**What is being asked:**
Among the records below, find the line that has "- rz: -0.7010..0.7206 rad"; from there, give the lines again exactly, and stop after the line that has "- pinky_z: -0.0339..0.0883".

(Stored items)
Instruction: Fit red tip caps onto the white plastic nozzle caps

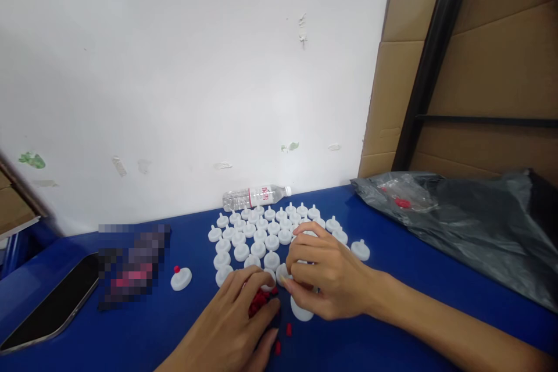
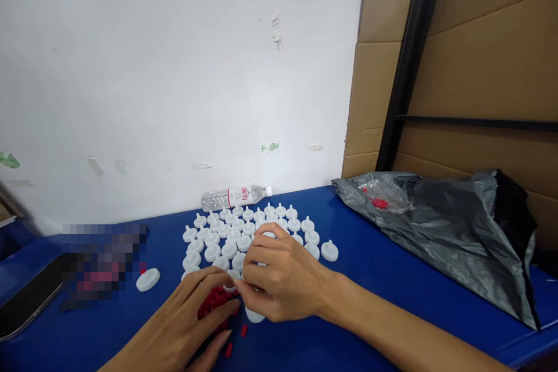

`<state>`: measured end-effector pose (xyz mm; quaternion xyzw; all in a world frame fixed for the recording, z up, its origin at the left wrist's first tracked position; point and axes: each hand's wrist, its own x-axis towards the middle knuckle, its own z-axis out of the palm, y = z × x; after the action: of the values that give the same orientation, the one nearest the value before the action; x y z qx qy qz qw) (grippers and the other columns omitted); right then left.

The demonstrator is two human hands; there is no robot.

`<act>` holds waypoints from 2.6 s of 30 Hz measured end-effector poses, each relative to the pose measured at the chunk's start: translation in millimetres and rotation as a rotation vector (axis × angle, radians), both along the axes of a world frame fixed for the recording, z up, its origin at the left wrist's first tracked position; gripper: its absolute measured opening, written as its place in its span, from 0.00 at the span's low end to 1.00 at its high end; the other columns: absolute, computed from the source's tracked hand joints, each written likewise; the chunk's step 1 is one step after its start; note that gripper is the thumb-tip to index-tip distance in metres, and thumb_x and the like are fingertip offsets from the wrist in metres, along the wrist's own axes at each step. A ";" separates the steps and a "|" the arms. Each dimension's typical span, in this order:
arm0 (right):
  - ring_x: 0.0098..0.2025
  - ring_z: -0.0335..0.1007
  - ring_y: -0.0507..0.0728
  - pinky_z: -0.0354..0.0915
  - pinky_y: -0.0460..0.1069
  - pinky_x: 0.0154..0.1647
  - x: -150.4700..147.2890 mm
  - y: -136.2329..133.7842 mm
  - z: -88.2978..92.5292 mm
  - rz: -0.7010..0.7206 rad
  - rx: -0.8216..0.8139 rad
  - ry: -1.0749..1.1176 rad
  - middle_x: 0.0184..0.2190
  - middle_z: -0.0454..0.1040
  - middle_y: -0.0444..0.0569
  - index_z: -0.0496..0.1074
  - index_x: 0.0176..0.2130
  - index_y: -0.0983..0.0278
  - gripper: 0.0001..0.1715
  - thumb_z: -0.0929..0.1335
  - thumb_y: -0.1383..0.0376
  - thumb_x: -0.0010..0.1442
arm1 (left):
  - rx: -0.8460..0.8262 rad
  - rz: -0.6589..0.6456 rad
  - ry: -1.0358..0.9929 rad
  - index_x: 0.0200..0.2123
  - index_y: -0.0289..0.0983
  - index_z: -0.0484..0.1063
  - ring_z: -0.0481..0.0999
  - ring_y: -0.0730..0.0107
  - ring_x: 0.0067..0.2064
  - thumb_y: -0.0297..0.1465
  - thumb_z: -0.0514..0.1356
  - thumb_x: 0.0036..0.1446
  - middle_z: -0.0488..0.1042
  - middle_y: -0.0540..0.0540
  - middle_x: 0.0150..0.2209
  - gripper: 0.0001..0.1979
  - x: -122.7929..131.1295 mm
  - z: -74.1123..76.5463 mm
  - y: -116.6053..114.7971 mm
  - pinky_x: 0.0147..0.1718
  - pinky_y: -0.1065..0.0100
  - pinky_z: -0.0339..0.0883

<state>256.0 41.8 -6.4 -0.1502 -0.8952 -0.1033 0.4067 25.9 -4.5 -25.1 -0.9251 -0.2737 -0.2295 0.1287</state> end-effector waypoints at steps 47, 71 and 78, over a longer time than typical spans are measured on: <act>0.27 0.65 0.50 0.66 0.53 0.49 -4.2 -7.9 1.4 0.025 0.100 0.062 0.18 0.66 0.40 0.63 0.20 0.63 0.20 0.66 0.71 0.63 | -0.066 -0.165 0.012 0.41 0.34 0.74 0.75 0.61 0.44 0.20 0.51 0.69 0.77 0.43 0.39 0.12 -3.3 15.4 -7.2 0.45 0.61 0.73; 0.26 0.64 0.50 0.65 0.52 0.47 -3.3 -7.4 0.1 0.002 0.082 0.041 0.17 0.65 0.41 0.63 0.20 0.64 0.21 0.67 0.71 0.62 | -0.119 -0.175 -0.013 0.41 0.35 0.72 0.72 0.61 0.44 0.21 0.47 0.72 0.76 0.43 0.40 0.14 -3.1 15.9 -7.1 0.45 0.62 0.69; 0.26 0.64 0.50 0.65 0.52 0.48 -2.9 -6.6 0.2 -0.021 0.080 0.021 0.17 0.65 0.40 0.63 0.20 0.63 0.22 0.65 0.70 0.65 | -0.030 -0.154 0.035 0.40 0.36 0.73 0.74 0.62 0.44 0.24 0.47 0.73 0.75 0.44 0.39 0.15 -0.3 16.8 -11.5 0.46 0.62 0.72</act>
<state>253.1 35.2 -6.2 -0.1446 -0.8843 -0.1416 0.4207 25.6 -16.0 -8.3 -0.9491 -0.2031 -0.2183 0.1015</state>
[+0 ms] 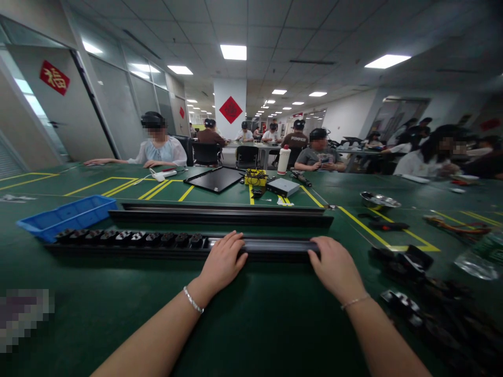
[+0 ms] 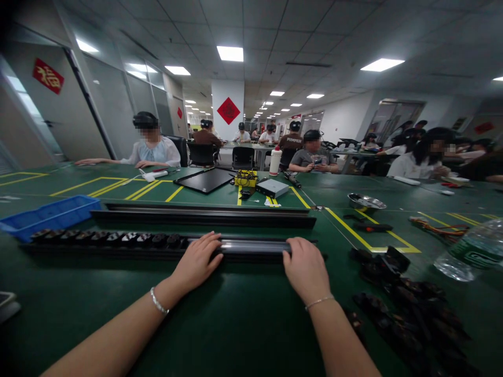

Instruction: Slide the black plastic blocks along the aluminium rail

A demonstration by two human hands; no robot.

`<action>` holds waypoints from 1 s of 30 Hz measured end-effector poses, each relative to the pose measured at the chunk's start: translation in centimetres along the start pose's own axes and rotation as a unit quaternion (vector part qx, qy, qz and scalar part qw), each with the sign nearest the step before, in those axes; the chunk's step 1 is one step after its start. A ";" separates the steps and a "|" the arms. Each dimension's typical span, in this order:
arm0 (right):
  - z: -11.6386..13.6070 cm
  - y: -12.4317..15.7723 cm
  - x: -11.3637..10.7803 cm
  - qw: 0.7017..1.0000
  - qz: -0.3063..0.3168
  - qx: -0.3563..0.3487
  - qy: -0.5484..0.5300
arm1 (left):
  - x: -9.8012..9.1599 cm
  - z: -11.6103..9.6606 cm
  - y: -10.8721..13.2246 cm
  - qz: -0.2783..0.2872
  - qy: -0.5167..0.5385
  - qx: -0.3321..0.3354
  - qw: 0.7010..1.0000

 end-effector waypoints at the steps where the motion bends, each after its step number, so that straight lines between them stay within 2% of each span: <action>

**Answer box:**
  - rz: -0.7010..0.7206 rad
  - rx: -0.8216..0.8139 rad
  - ry: -1.0749..1.1176 rad
  - middle_x: 0.0184..0.2190
  - middle_z: -0.0454..0.1040
  - middle_y: -0.0444..0.0569
  - index_z: -0.0496..0.1074
  - index_x: 0.0176..0.2130
  - index_y: -0.0983..0.0278
  - gripper: 0.0001..0.1715
  - thumb_z: -0.0929..0.1335
  - thumb_y: -0.1383..0.0376
  - thumb_x: -0.0010..0.1442
arm1 (left):
  - rx: -0.8460..0.8262 rad
  - rz: -0.6589..0.6456 rad
  - ry: -1.0358..0.9929 rad
  - index_x: 0.0200..0.2123
  - index_y: -0.0289..0.0983
  - index_z: -0.0484..0.1063
  - ring_z: -0.0481..0.0999
  - ring_y: -0.0730..0.0107
  - ring_x: 0.0067..0.2064
  - thumb_y: -0.0297..0.1465
  - thumb_z: -0.0514..0.1356
  - thumb_x: 0.0036..0.1446
  - middle_z: -0.0488..0.1042
  - middle_y: -0.0540..0.0540
  - middle_x: 0.0150..0.2209
  - gripper: 0.0001..0.1979
  - x: -122.7929..131.1295 mm
  - z: -74.1123..76.5463 mm
  - y: -116.6053..114.7971 mm
  - pinky_x: 0.0147..0.1718
  - pinky_y: -0.1065..0.0100
  - pinky_z: -0.0339..0.0883

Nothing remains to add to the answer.